The reactive oxygen species: free radicals (such as superoxide, hydroxide, and hydrogen peroxide).
It often occurs to Guanine (G), forming mispairing with A, which cause T to A mutant sequence. (G-C —> GO-C —-> T-A)
Replication Slippage
During replication slippage, one strand loops out, so that it alters (changes) the newly laid strand causing either trinucleotide repeat expansion or contraction.
Trinucleotide repeats are hotspots for mutation.
What are the causes of Induced Mutations?
Base Analogs, Alkylating Agents, Intercalating Agents, Ultraviolet Light,
Ionizing Radiation
Base Analogs?
Base analogs are chemicals with structures similar to our 4 standard base pairs, so that DNA polymerase can’t recognize the difference between them. When our base analog 5-Bromouracil (5 BU) is incorporated during DNA replication, we get the mutation.
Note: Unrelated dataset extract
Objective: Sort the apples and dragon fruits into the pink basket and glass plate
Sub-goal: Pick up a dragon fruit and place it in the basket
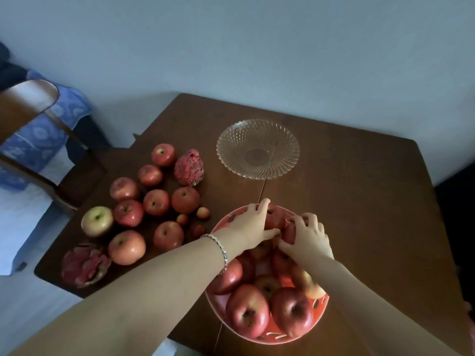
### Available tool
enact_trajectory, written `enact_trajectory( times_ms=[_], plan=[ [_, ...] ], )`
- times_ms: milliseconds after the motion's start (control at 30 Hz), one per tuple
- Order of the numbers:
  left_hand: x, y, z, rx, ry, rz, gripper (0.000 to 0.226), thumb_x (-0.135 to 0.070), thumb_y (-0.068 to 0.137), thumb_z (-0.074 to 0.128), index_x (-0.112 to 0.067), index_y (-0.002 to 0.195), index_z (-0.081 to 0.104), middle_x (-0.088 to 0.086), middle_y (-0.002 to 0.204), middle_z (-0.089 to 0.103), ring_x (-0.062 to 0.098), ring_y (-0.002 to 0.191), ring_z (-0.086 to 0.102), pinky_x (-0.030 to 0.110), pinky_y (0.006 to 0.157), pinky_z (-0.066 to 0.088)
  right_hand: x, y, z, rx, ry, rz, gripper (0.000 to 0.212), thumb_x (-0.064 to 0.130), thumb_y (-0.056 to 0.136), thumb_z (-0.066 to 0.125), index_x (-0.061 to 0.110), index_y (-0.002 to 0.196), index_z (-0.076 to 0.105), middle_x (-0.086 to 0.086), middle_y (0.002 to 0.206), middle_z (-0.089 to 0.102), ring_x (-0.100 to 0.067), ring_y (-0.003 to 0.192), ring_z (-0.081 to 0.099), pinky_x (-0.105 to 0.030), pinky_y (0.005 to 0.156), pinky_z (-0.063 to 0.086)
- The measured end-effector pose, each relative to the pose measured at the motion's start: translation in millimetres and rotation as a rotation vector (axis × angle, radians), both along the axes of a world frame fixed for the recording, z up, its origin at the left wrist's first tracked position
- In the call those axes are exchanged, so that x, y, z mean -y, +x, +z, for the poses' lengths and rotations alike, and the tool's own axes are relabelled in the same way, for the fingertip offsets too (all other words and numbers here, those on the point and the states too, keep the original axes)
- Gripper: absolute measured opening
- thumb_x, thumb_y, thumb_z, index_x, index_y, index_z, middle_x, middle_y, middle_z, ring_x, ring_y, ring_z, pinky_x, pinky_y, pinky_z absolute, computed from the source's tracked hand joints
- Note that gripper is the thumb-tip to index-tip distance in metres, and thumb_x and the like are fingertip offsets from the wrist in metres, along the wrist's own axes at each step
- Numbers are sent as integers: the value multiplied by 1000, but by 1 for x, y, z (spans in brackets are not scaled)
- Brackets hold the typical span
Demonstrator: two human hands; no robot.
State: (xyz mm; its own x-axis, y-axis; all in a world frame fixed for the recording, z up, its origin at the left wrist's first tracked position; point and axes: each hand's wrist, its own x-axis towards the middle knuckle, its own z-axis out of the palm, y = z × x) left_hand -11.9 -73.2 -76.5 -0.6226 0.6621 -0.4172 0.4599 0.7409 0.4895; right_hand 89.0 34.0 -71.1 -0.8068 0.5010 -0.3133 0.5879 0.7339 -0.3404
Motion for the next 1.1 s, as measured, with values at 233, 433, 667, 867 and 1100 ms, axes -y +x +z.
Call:
enact_trajectory(
  times_ms=[233,433,667,867,1100],
  plan=[
    [7,-6,7,-31,-4,-152,76,-47,89,56,-25,148,14,16,138,38,39,116,52,44,91,45,11,-10,14,174,59,-42,70,47,76,62,19,135,36,-5,141,30,-29,126,38,-39,102,35],
    [35,-59,29,-186,207,-75,55,-44,93,49,-19,140,36,10,130,45,32,115,52,40,91,43,35,-32,33,3,42,-127,85,45,79,64,16,145,19,-6,148,27,-26,139,23,-40,111,25],
    [71,-172,1,-126,-58,419,91,-41,78,69,-27,148,12,12,155,2,40,138,17,49,107,34,76,-67,51,-231,-128,-218,73,37,83,63,20,143,25,-1,136,45,-18,132,32,-30,109,28],
    [80,-214,-30,-61,-151,344,92,-42,80,67,-37,149,6,15,148,16,44,117,49,43,97,43,92,-70,40,-204,-155,-311,67,31,84,61,19,141,28,-4,131,51,-22,129,38,-30,108,29],
    [79,-204,-31,-20,114,509,79,-34,76,71,-38,142,28,12,134,33,44,103,58,41,93,48,88,-70,40,-182,-137,-286,50,26,83,62,20,130,46,-2,122,55,-21,124,42,-28,104,30]
  ],
)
5 BU: one tautomer resembling T pairs with A, other tautomer resembling C pairs with G, so that we get
T:A —-> C:G substitution.
Alkylating Agents
Alkylating agents are chemicals that add an alkyl group, such as methyl (CH3) or ethyl (CH3-CH2) to nitrogenous bases, which change the base pairing. For example, Ethylmethylsulfonate (Mustard gas) adds an ethyl group to the Guanine (G), so that we get 6-Ethylguanine, which pairs with Thymine (T) instead of Cytosine (C). Here, we get G:C —-> A:T substitution.
Intercalating agents?
Intercalating (additive) agents interfere with DNA replication process. They are acridine dyes, which cause insertions and deletions between purines and pyrimidines leading to frameshift mutations. For example, Proflavin, acridine orange and ethidium bromide – the acridine dyes.
UV light?
Purines and pyrimidines readily accept UV light, which results in formation of covalent bonds forming between bases molecules on the same DNA strand. For example, when 2 Thymine on the same strand get exposed to UV light, we get Thymine dimers (means the same), which distort the DNA, blocking replication and cell division.
UV light works to kill bacteria and can cause skin cancer.
Ionizing Radiation?
Ionizing radiations – radiations, which have short wavelengths and high energy.
For example, X-rays is ionizing radiation.
The radiation breaks covalent bonds between sugar-phosphate backbones, which leads to a lot of chromosomal mutations. High doses of radiation kill cells, while lower doses produce point mutations.
What are the 2 double-stranded break repairs?
1) Non-homologous end-joining happens, when the break ends are directly ligated (come together) without the need for a homologous template, so that it repairs itself without the help of sister chromatids. This is messy (mutagenic), removing some base pairs and ligating (bonding) the 2 strands back together. As a result, we often get some base pairs that end up being deleted there, which were removed.
2) Homologous recombinant repair uses the DNA strands either from homologous chromosomes (DNA is not replicated) or sister chromatid (if DNA has been replicated) to repair a lesion on the other sister chromatid.